I’d hardly call these posts unsolicited public lectures or even a stance as an expert on KS.

Maybe I’ve missed something entirely but I believe there still has to be some accountability on the person who is seeking an expert opinion to find an actual expert opinion. A veterinary technician takes and therefore, sees, hundreds if not thousands of radiographs - no one ever calls them a radiologist or an expert to consult on the radiographs. That is left for the DVM who has the expertise and education. It should be common sense when seeking an expert opinion to seek the person with the credentials and education to be an expert on the matter.

As others have said, the frustration with the buyer should be with the vet who didn’t advise her well. I would still argue that the buyer had a responsibility to push for rads of the back or find a second vet who would approach the horse’s PPE with more thoroughness. You know to do these things when you are experienced enough as a buyer but the buyer chose to buy this horse without guidance. The buyer assumed they were knowledgeable enough to prevent a situation like this. They were wrong.

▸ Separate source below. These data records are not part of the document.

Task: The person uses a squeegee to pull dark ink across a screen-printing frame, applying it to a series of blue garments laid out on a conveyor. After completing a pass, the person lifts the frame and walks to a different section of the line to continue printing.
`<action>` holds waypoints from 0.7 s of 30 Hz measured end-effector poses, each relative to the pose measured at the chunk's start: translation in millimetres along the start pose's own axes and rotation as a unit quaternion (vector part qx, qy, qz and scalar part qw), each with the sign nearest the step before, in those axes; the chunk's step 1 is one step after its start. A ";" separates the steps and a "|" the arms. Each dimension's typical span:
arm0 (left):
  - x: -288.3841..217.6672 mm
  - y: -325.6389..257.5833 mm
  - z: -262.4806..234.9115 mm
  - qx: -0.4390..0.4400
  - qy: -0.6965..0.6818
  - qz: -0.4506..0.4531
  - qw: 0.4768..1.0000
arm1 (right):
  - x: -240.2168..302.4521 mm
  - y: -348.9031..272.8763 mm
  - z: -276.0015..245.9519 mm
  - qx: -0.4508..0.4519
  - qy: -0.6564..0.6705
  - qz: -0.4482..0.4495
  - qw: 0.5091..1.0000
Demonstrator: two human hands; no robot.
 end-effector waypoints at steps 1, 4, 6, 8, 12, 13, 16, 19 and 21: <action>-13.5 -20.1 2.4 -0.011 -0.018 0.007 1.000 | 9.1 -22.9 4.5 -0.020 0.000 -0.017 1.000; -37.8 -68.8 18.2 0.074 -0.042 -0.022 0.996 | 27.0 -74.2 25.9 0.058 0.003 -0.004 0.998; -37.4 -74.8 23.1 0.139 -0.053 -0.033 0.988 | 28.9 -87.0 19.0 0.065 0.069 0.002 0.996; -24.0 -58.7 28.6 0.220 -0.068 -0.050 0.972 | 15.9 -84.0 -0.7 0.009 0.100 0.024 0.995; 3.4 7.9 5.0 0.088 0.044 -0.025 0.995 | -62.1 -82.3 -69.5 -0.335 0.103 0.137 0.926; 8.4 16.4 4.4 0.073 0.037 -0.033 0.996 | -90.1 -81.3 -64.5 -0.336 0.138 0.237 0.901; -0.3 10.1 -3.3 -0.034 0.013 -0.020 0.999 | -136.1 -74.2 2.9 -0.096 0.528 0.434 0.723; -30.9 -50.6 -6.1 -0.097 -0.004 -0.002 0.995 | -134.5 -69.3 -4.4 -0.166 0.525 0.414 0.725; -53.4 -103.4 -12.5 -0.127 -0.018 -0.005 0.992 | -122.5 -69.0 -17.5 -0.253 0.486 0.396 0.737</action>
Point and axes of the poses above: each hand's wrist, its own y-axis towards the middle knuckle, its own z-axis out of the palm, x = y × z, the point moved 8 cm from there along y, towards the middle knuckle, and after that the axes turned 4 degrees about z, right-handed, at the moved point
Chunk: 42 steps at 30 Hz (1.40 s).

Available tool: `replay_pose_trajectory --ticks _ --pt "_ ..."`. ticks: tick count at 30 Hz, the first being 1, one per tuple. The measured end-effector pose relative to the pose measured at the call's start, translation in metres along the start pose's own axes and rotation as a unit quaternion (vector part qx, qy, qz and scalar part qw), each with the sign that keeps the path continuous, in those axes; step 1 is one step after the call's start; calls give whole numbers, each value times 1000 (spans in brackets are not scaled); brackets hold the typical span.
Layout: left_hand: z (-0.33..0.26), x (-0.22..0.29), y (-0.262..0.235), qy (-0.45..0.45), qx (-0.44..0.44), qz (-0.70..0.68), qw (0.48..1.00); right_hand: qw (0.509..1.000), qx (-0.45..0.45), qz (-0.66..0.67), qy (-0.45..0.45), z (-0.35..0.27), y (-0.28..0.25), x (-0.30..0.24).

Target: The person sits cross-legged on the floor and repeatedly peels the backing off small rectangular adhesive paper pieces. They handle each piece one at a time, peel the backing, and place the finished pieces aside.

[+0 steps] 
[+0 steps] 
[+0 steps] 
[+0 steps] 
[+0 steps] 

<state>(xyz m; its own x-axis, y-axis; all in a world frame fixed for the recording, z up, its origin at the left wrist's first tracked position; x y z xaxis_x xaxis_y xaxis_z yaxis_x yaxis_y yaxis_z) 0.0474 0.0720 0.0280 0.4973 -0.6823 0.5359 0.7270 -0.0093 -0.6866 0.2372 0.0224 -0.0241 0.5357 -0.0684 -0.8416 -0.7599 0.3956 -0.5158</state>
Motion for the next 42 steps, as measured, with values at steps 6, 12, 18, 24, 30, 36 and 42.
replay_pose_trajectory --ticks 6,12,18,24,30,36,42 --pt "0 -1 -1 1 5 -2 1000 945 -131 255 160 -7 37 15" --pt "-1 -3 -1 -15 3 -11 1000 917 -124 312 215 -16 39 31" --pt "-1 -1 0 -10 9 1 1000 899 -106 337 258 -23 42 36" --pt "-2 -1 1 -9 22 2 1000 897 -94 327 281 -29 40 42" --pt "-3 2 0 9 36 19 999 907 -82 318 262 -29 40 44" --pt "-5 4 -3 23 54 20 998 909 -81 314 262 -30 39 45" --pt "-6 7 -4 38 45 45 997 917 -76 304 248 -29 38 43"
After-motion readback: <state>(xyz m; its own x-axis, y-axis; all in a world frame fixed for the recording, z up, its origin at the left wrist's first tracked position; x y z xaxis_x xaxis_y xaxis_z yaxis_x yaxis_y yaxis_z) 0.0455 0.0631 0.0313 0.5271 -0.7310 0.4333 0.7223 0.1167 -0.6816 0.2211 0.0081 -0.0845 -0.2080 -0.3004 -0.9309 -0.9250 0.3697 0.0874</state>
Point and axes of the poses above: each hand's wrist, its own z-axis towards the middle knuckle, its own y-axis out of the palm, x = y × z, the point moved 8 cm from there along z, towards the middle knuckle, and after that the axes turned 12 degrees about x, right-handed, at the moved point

What is frustrating to me about this is Amos is attempting to damage JR’s hard earned reputation and business over a transaction where the buyer failed to do a thorough PPE. If the buyer did not want to commit to buying a horse with severe spine abnormalities, they should have done radiographs on the back to screen for those things. The buyer did not, therefore, they now own a horse with KS. That is no one’s fault but the buyers and it’s not fair to attempt to tar and feather the seller because the buyer didn’t do their due diligence.